One day you're on top of the world, the next day...well, you're not.
Exhibit A: the 1995-96 Wichita Thunder.
Exhibit B: The Thunder's leading scorer halfway through the year, Mike Chighisola.
The Thunder were the basement dwellers of the 6-team league in its inaugural season (1992-93), starting 6-20 before picking up a new coach who brought in a bunch of old buddies, including several guys with NHL experience, to try to right the ship. It worked, and we blitzed through the league the next two years, sweeping the defending champ Tulsa Oilers in 1994 and battling through a six-game series against the San Antonio Iguanas in 1995 (culminating in a 9-4 rout at home to win the title). Wichita was the biggest fish in the smallest pond in professional hockey. (Really, it was more like a puddle) Coach Doug Shedden inevitably got a job in a better league, but that's not what killed the Thunder dynasty. After the 1995 season, the league decided it wanted to be more of a "developmental" league, limiting the number of veterans any one team could have so that fans would get a better look and "up-and-coming" players. (I use quotes because, as of today, the only CHL grads to see relatively significant time in the NHL have all been goons. When Wade Brookbank is your league's biggest success story, you're not "developing" a whole heck of a lot) Over half the Thunder team was now ineligible to return, and the party was over.
Still, that was no guarantee that the Thunder would necessarily become...well, the 1995-96 Thunder. The team waited too long to name a new coach, and in that league, the coach was responsible for finding the players. When Don Jackson took over, all the good players had pretty much signed elsewhere, and he took pretty much whatever he could get.

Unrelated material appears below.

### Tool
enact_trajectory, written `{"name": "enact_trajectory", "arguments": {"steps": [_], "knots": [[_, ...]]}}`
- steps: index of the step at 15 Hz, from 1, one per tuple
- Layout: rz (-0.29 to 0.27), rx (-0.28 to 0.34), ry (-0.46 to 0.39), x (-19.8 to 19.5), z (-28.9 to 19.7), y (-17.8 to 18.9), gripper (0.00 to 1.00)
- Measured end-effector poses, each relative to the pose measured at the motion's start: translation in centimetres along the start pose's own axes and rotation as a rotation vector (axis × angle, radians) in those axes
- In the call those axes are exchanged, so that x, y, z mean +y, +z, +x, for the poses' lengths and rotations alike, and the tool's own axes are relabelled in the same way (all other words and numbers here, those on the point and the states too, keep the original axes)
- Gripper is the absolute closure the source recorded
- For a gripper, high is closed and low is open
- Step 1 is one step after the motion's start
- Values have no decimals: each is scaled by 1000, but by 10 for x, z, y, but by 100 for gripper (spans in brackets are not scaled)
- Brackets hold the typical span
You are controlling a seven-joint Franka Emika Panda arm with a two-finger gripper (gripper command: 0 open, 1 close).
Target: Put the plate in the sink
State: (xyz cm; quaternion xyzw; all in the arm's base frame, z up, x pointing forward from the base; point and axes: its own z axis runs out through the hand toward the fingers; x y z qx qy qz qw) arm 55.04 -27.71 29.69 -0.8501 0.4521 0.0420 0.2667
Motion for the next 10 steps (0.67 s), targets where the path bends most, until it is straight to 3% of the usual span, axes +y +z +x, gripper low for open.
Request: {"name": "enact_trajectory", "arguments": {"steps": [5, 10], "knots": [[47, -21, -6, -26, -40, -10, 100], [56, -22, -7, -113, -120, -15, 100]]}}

What he got was pretty bad, and we went from worst to first and right back again. Funny thing was, there were some pretty good players. There were just some really bad ones, too, and the goaltending was awful. Like, "We coulda really used Major Brad Link" awful. We gave up 380 goals in 64 games. Oh, yeah. We went through six goalies (and finally found one we liked at the end of the year), starting the year with the backup from both championship years (who eventually left because he wanted more playing time) and the guy who inexplicably could not play up to the level the coach had expected from him and was eventually released. (It was later discovered that the man was completely blind in one eye!!! Can't imagine how that would make your life as a goalie difficult!) Our next started compiled a 2-10-1 record and only kept getting starts on the virtue of the fact that his backup was even worse.
It was ugly, folks. Things kept getting worse, and eventually it started to feel like a bad soap opera. When our best defenseman (a very late-season acquisition) turned up mysteriously dead in his apartment in Russia the following year, it seemed to fit in perfectly with the oddities that seemed to surround the 1995-96 season.
Nothing was as strange, however, as the case of troubled scorer Mike Chighisola. Chighisola had a bit of a tarnished past, but he was really making an effort to start clean in Wichita. He was a talented player (18 goals and 29 assists through the first half of the season which, keep in mind, is when we had mostly terrible players around him) and seemed to have things in his life going his way finally. While missing a little time with an injury, Chighisola was even married center ice during intermission of a Thunder game. Yessir, things were finally looking up for the guy.
A week later, he was arrested for stealing from teammates, among other things. Later, it turned out that guys in the locker room had been occasionally losing cash all year long, but the kicker came with Chighisola stole a credit card belonging to Mikhail Kravets (a supremely talented late-season acquisition who somehow managed 71 points in 37 games) and used it to buy a $250-dollar stereo system. After Chighisola's arrest, supposedly a lot of "stuff" from the year made perfect sense to a lot of folks surrounding the team.
So there you have it. The curious case of the '95-96 Thunder. Back-to-back champs featuring only 4 returning members, trading away the most popular player in team history, handing the keys to a one-eyed goalie and a crook (married at center ice, paid for the honeymoon with cash from the locker room!), and picking up absurdly talented offensive players once it was far too late in the year to do anything with them. And, for some reason, our mascot was a giant dog.